“Siamosolonoi”
di Marco Andreoli mette in scena la storia di un amore. Che
sia reale o immaginario, che sia verso qualcun altro o verso
una parte di sé, poco importa. L’amore del quale
parla la pièce è un amore claustrofobico, malato,
possessivo e ossessivo. Michele Riondino e Maria Sole Mansutti
sono Savino e Ada, due bimbi (vestono e parlano da bambini)
che si rincorrono nell’enorme cucina, che si raccontano
storie e che giocano “alla vita”. A far loro compagnia
una grande bolla di vetro con dentro un pesce rosso, chiamato
Siamosolonoi, regalo di Ada a Savino per il suo compleanno.
Lo spettacolo è un insieme,
un po’ confuso, di piani e significati. Da una parte
c’è Ada con le sue certezze, i sogni di bambina
che si vede già donna e mamma e per la quale la vita
è questo: crearsi un nido dal quale non uscire più,
un nido che sia tutta la sua vita. Savino invece ha voglia
di libertà, guarda la finestra, vorrebbe uscire fuori
a vedere il mondo. Su tutto aleggia un velo di mistero, rappresentato
da qualche macchia di sangue e da due piedi di un uomo (morto)
che sbucano da un lenzuolo. I discorsi dei protagonisti sono
veloci scambi di battute che dal mondo dell’infanzia
si spostano a quello degli adulti col semplice gesto di un
fiocco che si trasforma in cravatta. Chi sono in realtà
Savino e Ada? Questo la pièce non lo svela, forse lascia
spazio alla libera interpretazione dello spettatore.
Il tutto, in realtà, risulta
alquanto confuso sebbene si possa delineare almeno la divisione
in due parti dello spettacolo: la grande cucina come luogo
chiuso di una grande casa, ambiente in cui si svolge la quotidianità
delle azioni di una coppia; ma anche la cucina come porta
aperta sul mondo, che fa capolino dalle ante che pian piano
si aprono e portano immagini dall’esterno. Di chi sono
i piedi che sbucano dal lenzuolo? È un cadavere vero?
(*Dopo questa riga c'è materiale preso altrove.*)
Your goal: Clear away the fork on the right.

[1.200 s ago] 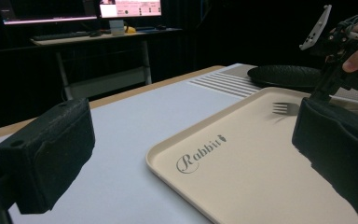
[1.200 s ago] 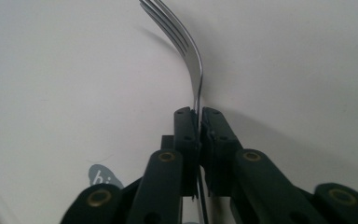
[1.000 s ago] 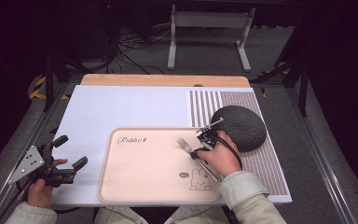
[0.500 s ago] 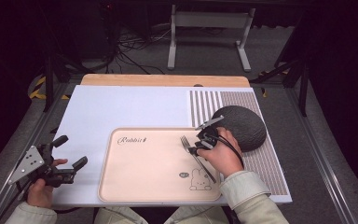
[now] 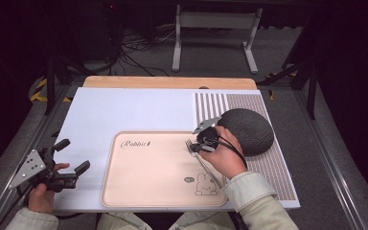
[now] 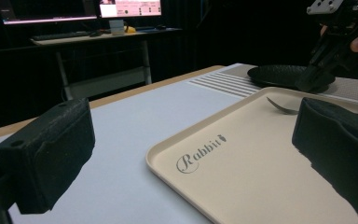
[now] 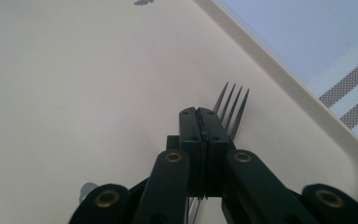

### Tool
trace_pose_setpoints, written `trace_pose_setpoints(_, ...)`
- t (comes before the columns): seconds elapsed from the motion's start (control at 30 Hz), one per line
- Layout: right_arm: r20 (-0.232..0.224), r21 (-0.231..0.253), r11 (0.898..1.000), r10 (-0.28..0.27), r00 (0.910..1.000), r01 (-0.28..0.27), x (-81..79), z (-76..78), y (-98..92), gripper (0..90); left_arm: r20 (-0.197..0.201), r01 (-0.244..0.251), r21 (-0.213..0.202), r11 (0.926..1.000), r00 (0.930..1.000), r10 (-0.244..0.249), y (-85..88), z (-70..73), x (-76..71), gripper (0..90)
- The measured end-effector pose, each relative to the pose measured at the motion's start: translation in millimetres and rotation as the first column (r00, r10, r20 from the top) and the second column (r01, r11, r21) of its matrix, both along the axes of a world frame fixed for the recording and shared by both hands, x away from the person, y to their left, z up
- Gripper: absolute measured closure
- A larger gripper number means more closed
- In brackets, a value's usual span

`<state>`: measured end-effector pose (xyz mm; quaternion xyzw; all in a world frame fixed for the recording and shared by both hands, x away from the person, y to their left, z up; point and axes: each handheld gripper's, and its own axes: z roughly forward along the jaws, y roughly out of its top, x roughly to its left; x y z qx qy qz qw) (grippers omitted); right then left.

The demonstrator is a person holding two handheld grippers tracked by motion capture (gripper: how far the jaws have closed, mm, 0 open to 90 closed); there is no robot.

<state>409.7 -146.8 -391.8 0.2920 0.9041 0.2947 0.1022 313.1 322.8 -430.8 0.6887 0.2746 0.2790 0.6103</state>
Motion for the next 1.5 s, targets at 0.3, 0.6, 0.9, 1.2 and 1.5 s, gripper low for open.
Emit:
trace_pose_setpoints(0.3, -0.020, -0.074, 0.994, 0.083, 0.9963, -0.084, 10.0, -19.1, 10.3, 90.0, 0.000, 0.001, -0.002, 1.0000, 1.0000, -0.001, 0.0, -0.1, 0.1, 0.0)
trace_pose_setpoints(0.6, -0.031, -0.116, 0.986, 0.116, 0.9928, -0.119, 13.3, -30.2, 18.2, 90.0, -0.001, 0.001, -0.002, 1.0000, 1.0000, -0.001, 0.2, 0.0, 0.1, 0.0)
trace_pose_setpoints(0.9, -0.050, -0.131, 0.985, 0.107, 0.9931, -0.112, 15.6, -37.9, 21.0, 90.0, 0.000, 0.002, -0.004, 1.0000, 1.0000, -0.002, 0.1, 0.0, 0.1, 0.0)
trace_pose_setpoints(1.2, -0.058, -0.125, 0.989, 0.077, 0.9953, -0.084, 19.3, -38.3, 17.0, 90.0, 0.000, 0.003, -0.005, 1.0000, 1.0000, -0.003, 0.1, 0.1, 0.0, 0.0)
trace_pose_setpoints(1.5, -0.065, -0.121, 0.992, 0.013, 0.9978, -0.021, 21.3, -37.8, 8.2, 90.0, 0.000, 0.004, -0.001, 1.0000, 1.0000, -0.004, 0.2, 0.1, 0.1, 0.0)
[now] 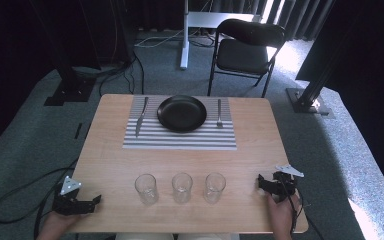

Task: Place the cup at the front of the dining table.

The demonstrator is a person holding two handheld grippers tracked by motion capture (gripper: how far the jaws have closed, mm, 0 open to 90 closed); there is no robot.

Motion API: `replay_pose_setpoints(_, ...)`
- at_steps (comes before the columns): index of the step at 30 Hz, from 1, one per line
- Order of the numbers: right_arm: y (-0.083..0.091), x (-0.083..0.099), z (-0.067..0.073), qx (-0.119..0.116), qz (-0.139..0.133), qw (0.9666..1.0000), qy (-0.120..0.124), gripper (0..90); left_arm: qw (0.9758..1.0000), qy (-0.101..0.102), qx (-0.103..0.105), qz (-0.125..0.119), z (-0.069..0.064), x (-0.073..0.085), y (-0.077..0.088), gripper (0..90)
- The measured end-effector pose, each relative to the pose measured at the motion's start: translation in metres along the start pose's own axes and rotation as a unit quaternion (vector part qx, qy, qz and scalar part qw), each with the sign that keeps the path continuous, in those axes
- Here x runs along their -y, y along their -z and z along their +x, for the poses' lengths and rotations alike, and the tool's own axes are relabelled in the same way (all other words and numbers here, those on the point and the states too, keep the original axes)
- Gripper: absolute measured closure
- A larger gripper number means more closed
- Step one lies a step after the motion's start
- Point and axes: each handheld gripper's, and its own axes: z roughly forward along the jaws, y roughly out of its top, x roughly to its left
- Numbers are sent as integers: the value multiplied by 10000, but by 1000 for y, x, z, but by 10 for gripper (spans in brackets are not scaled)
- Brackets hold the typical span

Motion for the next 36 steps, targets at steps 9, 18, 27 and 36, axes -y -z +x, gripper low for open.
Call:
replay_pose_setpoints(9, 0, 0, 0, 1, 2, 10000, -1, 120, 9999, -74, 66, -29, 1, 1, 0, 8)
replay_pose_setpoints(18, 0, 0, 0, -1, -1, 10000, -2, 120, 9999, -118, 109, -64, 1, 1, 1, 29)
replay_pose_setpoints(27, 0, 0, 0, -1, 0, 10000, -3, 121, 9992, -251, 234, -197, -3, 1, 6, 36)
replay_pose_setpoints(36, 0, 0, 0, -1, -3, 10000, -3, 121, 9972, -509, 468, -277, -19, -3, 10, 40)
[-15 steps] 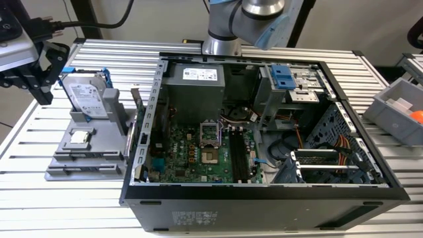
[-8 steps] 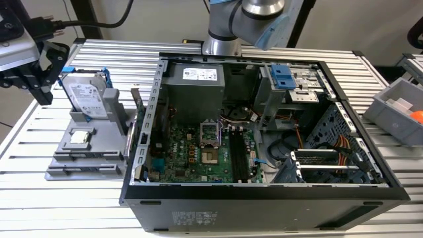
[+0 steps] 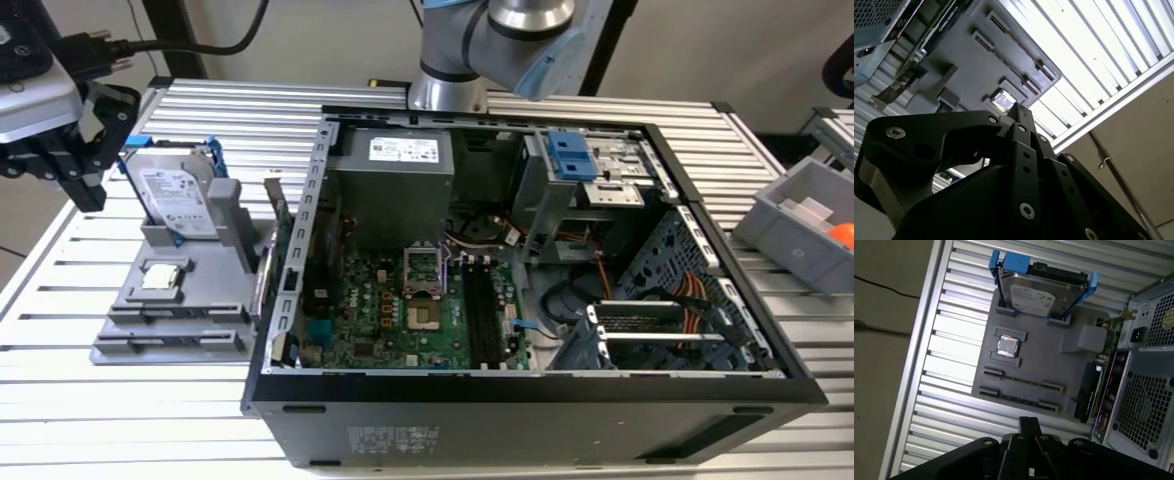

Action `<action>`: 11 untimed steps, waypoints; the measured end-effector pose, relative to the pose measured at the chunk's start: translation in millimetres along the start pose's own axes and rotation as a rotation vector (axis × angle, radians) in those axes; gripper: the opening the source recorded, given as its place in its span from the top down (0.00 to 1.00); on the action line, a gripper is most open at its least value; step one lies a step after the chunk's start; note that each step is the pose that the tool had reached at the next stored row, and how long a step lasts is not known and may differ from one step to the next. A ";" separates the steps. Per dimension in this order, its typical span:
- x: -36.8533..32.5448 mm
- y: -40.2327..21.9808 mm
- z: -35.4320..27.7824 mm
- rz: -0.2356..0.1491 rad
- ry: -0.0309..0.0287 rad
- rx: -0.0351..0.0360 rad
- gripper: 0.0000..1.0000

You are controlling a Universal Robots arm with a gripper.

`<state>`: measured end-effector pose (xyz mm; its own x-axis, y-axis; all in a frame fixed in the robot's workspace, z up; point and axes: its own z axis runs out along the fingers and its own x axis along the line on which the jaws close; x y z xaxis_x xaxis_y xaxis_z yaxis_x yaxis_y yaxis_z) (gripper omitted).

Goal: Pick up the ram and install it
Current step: 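Pick up the ram and move it above insertion slot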

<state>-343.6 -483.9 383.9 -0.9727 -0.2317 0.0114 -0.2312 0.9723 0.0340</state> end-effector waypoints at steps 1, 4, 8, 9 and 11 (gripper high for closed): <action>0.0 0.0 0.0 -0.003 0.0001 0.0000 1.00; 0.0 0.0 0.0 -0.012 0.0004 0.0001 1.00; 0.0 0.0 0.0 -0.029 0.0010 0.0003 1.00; 0.0 0.0 0.0 -0.034 0.0011 0.0004 1.00; 0.0 0.0 0.0 -0.041 0.0014 0.0005 1.00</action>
<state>-343.6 -483.9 383.9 -0.9623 -0.2719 0.0114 -0.2713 0.9619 0.0339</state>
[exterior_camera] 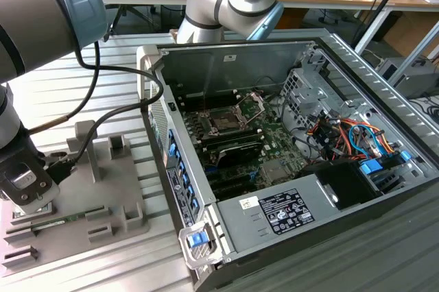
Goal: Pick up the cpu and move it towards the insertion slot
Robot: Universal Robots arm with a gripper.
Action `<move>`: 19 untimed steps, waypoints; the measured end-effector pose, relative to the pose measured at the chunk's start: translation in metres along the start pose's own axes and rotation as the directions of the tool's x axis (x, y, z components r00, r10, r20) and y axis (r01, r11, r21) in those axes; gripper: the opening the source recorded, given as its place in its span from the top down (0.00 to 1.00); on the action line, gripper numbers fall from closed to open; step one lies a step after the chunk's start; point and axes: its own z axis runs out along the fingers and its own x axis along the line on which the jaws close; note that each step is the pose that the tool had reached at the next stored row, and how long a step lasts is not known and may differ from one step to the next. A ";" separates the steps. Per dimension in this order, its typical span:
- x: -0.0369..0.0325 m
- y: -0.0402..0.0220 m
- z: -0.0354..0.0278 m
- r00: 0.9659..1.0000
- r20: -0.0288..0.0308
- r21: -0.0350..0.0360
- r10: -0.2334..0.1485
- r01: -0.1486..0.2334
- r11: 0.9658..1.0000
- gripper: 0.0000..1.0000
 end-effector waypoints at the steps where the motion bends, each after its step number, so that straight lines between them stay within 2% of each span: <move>1: 0.0000 0.0000 0.0000 1.000 0.000 0.000 0.000 0.000 1.000 0.58; 2: 0.0000 0.0000 0.0000 1.000 0.000 0.000 0.000 0.000 1.000 0.53; 3: 0.0000 0.0000 0.0001 1.000 0.000 0.000 0.000 0.000 1.000 0.53; 6: 0.0000 0.0000 0.0001 1.000 0.000 0.000 0.000 0.000 1.000 0.34; 9: 0.0000 0.0000 0.0002 1.000 0.000 0.000 0.000 0.000 1.000 0.34; 12: 0.0001 -0.0001 0.0042 1.000 0.000 -0.002 0.000 0.000 1.000 0.34; 13: 0.0001 -0.0002 0.0049 1.000 0.000 -0.003 0.000 0.000 1.000 0.34; 15: -0.0001 -0.0003 0.0064 1.000 0.000 -0.012 0.000 0.000 1.000 0.34; 16: 0.0000 -0.0002 0.0082 1.000 0.001 -0.021 0.000 0.000 1.000 0.34; 19: 0.0000 -0.0004 0.0102 1.000 0.000 -0.021 0.000 0.000 1.000 0.34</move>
Un uxoricidio o solo una parte di sé, magari la propria
infanzia, che muore e che lascia il posto a una nuova vita?
“Siamosolonoi”
pecca in eccesso: la regia è invadente, le parole troppe
e spesso superflue e mettono in secondo piano anche la buona
volontà e bravura degli attori. È come se, per
stupire, si sia perso di vista il senso della storia e della
sua rappresentazione. Un obiettivo mancato.